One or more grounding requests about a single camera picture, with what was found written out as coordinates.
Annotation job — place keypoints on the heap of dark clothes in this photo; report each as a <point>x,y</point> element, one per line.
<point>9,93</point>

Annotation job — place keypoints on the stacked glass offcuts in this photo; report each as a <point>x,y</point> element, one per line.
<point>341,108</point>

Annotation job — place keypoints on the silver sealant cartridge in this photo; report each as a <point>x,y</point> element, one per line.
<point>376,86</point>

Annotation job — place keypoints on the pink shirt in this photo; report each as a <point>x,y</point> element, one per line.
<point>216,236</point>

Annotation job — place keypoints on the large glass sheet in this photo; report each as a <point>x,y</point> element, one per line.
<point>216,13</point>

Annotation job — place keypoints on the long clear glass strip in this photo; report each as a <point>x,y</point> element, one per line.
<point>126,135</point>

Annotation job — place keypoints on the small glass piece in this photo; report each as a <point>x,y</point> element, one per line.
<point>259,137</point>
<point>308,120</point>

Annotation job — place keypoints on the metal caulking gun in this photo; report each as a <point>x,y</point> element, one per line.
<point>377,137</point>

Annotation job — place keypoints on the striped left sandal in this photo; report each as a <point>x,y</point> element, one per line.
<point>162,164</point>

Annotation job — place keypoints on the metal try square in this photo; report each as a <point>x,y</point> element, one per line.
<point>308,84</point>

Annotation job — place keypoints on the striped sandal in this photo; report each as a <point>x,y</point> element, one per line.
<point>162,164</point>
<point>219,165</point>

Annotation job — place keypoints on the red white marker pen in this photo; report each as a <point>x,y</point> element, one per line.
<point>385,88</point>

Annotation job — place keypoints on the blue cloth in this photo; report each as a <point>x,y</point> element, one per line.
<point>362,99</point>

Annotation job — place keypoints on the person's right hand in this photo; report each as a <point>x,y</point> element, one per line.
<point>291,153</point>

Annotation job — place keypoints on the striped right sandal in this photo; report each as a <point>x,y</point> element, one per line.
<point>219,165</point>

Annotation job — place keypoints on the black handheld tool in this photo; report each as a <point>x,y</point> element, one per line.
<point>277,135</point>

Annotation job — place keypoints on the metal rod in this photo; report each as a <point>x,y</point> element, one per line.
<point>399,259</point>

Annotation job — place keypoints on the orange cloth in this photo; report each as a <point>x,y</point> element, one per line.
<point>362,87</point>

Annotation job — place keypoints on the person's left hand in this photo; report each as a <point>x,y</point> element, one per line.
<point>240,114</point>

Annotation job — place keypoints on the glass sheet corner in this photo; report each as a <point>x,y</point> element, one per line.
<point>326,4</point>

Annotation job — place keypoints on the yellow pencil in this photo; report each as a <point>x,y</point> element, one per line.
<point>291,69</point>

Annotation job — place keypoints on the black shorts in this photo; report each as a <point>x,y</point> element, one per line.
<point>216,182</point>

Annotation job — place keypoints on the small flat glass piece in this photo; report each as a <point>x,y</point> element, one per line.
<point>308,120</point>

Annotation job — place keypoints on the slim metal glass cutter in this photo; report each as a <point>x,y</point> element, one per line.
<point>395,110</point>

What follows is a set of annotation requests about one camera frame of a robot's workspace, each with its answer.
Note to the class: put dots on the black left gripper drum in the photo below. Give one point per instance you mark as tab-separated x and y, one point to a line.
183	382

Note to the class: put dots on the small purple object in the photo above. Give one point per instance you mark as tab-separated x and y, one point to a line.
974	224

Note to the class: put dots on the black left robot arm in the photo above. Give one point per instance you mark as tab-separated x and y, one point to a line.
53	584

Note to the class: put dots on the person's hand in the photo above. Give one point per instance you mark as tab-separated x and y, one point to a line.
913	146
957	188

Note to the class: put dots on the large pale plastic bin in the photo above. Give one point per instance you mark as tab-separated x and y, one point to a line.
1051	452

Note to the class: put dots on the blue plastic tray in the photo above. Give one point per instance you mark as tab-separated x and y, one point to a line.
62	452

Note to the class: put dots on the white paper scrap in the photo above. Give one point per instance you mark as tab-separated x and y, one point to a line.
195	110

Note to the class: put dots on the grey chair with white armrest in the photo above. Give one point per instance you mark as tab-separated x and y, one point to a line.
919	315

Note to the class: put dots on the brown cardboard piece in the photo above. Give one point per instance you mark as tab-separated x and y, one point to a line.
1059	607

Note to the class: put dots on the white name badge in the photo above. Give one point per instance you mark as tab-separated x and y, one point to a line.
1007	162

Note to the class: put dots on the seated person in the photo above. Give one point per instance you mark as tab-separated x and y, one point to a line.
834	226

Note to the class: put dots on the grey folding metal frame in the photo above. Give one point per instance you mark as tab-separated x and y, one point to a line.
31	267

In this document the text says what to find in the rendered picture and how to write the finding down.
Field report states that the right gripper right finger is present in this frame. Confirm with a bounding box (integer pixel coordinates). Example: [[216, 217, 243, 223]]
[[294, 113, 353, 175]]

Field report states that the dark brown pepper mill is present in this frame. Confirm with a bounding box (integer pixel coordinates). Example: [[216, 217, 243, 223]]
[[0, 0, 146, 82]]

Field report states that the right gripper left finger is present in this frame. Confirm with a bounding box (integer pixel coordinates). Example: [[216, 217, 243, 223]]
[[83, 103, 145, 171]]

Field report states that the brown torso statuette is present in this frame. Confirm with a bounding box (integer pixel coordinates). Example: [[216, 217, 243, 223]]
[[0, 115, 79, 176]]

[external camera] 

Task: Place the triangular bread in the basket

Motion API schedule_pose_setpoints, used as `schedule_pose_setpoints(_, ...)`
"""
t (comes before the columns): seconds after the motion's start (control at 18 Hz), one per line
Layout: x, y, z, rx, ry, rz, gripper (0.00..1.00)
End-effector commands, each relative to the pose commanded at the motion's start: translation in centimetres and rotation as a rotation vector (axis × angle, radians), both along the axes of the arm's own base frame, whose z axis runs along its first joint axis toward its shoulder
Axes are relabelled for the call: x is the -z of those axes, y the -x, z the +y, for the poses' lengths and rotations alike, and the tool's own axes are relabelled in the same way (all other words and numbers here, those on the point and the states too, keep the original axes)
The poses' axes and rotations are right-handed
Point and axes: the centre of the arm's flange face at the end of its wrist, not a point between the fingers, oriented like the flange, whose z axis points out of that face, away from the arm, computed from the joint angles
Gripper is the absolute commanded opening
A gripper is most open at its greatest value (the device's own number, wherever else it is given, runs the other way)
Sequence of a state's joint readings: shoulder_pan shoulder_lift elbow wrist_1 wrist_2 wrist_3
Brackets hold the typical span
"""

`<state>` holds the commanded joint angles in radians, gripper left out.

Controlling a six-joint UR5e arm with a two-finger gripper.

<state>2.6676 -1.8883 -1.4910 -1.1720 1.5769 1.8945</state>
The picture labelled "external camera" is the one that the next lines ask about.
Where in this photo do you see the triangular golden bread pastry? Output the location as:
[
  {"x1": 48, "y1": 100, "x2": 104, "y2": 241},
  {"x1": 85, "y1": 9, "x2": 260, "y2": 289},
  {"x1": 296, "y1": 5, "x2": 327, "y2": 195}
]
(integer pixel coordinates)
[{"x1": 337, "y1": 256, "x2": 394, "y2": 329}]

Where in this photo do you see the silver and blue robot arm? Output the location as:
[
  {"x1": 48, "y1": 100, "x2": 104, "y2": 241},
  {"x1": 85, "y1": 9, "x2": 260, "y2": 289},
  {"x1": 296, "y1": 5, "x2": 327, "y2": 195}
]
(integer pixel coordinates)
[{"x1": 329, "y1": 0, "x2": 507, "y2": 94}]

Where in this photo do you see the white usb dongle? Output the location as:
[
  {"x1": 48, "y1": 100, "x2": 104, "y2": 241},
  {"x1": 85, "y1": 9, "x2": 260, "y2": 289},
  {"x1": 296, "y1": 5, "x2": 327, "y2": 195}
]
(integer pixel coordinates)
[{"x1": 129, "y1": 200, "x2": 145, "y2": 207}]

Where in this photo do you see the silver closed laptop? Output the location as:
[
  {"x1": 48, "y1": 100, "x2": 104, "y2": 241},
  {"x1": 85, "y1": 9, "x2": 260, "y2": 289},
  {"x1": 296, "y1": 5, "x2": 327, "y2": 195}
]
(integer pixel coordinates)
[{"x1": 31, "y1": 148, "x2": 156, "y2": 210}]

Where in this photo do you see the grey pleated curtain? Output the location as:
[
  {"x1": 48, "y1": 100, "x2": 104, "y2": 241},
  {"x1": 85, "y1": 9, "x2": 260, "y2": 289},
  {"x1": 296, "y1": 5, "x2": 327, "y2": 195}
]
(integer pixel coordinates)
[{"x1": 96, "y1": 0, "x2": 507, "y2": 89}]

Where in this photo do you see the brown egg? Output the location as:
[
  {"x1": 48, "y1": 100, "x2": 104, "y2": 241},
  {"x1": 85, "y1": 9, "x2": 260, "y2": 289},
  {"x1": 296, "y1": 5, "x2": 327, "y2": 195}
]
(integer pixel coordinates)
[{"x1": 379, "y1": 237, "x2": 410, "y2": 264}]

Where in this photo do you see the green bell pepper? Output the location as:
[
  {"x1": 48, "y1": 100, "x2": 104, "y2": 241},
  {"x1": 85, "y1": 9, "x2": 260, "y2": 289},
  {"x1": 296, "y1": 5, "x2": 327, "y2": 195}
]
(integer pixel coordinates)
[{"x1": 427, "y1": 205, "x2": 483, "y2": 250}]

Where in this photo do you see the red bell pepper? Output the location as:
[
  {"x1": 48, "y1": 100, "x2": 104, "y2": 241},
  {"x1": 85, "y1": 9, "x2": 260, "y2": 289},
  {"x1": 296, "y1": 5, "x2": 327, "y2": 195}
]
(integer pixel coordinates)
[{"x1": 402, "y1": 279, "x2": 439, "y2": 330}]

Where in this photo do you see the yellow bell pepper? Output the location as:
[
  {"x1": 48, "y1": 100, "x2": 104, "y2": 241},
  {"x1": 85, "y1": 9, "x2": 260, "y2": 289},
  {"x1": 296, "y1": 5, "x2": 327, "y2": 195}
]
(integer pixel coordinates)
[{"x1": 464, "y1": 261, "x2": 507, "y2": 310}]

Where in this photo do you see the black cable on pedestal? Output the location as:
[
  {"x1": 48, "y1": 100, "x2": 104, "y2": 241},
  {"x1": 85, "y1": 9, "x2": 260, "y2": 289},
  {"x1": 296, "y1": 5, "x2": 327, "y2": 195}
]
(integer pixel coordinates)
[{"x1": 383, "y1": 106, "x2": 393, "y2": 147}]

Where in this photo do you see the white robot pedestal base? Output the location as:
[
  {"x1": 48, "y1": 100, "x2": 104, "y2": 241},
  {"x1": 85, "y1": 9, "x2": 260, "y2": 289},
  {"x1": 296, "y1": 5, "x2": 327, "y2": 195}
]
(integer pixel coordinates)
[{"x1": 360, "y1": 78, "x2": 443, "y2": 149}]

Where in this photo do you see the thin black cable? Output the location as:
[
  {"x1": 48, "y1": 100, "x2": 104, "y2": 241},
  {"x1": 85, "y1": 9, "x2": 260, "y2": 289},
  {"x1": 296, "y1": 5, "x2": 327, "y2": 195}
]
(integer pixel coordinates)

------------------------------------------------------------------------

Gather from the records above every line containing the string "sheet".

## Answer to the exercise
Annotation job — place keypoints on the large glass sheet in this photo; report each as a <point>x,y</point> element, one per line.
Annotation job — place keypoints on the glass sheet corner in this photo; report each as a <point>x,y</point> element, one per line.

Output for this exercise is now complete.